A DEMATEL Analysis of the Complex Barriers Hindering Digitalization Technology Adoption in the Malaysia Agriculture Sector

Zahari Md Rodzi , Nur A. Mat Rosly , Nurul A. Mohd Zaik , Muhammad Hakimi Rusli , Ghafur Ahmad , Faisal Al-Sharqi , Ashraf Al-Quran , Ali M. A. Bany Awad

This study investigates the challenges to the digitalization technology adoption in Malaysia agriculture sector by using the DEMATEL (Decision-Making Trial and Evaluation Laboratory) approach, which will give a complete knowledge of the interdependencies among the barriers.
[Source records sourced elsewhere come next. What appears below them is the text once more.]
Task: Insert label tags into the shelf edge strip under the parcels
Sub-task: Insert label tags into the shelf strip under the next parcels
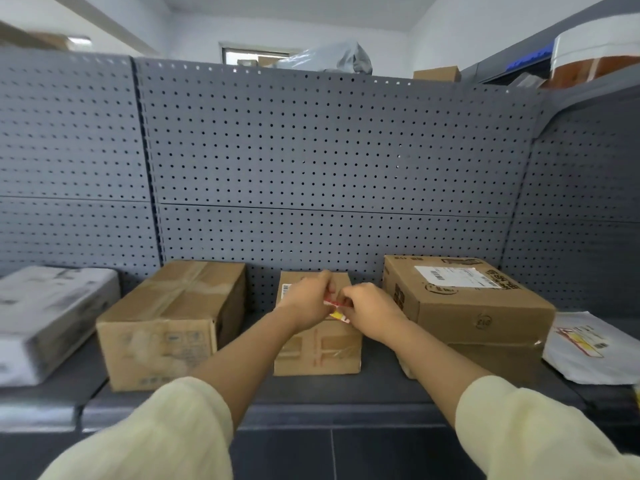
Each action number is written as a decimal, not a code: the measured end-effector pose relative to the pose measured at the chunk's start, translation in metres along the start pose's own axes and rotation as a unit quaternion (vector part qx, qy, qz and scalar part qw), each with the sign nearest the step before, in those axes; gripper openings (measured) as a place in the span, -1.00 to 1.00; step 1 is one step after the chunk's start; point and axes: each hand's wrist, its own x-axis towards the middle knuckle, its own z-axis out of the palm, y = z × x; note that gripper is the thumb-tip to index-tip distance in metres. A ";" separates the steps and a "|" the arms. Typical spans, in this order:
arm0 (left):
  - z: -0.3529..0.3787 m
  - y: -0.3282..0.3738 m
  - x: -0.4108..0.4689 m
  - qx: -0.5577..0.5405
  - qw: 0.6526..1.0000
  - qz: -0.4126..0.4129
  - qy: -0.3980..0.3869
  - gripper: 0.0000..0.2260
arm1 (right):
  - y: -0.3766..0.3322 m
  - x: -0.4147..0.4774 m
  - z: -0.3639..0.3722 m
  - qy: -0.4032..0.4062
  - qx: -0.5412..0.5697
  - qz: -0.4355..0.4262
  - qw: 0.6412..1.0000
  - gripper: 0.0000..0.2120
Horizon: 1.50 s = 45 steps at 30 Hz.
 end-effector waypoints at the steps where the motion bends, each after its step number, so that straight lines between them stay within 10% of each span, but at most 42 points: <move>1: 0.000 0.000 -0.009 0.025 0.998 0.011 0.049 -0.81 | 0.001 -0.005 0.002 -0.005 0.020 0.008 1.000 -0.87; 5: 0.008 -0.012 -0.054 0.104 0.986 0.035 0.128 -0.88 | 0.019 -0.032 0.017 -0.029 0.105 0.061 0.992 -0.88; 13: 0.062 -0.033 -0.119 0.149 0.971 -0.038 -0.182 -0.78 | 0.013 -0.063 0.072 -0.155 0.125 0.028 0.979 -0.87; 26: 0.073 -0.030 -0.127 0.242 0.957 0.092 -0.130 -0.77 | 0.022 -0.064 0.061 -0.125 0.150 0.049 0.980 -0.93; 45: 0.080 -0.021 -0.132 0.176 0.967 -0.007 -0.182 -0.54 | 0.002 -0.075 0.080 -0.134 0.051 0.043 0.989 -0.97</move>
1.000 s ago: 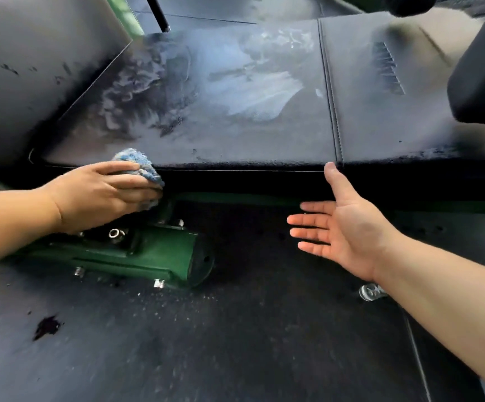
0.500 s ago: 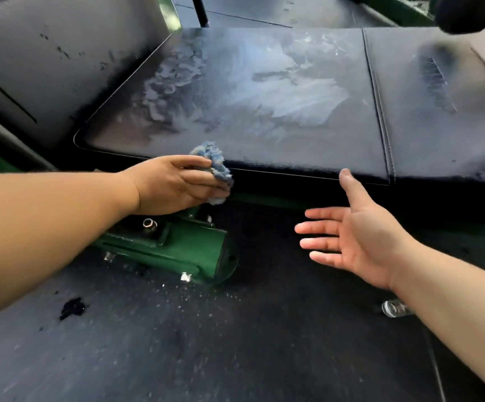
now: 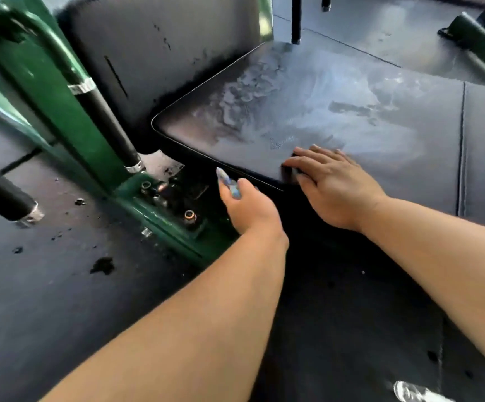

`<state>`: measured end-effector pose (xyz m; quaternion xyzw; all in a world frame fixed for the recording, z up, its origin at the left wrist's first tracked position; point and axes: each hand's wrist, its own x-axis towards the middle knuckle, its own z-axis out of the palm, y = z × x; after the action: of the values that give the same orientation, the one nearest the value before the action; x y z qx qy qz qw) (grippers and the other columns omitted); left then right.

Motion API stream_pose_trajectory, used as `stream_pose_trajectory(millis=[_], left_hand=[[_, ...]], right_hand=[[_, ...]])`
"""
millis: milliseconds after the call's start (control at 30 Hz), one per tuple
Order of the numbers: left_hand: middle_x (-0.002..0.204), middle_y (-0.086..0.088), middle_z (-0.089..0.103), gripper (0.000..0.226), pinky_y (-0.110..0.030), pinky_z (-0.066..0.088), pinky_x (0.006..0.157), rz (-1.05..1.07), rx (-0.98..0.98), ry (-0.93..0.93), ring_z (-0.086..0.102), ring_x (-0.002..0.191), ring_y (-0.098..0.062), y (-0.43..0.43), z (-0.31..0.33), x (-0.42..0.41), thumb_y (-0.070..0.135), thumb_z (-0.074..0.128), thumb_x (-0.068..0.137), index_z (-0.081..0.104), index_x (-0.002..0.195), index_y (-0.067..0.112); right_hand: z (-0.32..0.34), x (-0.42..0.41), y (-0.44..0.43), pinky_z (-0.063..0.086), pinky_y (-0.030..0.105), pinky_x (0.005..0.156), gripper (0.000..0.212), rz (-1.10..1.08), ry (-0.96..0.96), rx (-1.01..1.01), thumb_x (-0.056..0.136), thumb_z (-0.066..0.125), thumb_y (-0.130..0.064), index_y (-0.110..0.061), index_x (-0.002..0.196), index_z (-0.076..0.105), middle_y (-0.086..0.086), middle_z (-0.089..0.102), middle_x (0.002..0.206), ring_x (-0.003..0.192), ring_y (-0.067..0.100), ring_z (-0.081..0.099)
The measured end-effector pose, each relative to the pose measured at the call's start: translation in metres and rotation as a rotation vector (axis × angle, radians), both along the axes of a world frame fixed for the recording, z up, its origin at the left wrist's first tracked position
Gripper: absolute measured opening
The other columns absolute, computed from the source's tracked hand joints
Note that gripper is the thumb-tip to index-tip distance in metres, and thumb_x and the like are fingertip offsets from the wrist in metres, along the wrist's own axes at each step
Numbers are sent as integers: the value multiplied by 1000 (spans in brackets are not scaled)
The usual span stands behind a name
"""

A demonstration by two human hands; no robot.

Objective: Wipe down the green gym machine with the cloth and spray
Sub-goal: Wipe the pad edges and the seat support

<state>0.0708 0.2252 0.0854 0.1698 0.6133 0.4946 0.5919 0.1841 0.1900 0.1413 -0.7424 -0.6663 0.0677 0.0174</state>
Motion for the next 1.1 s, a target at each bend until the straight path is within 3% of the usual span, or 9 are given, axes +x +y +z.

The research objectives are to determine the cause and effect of digital agriculture using DEMATEL and to recommend the best way to overcome the obstacles in using digital technology.  The findings from this study reveals the cause and effect from the barriers which is lack of skills, lack of technology, high cost, infrastructure and connectivity, and resistance to change are in the cause group while limited locality, data privacy and security concerns, low level of education, market access and regulatory and policy are in the effect group.  The research findings are utilized to give policymakers and stakeholders with practical recommendations aimed at addressing the identified barriers and promoting the adoption of digital technologies in Malaysian agriculture.  Thus, this study offers recommendations for the most important obstacles found, which are an improvement in infrastructure and the implementation of financial assistance mechanisms.  All things considered, this research makes a significant contribution to the subject of agriculture and sheds light on the difficulties associated with implementing new technologies in Malaysia's agriculture industry.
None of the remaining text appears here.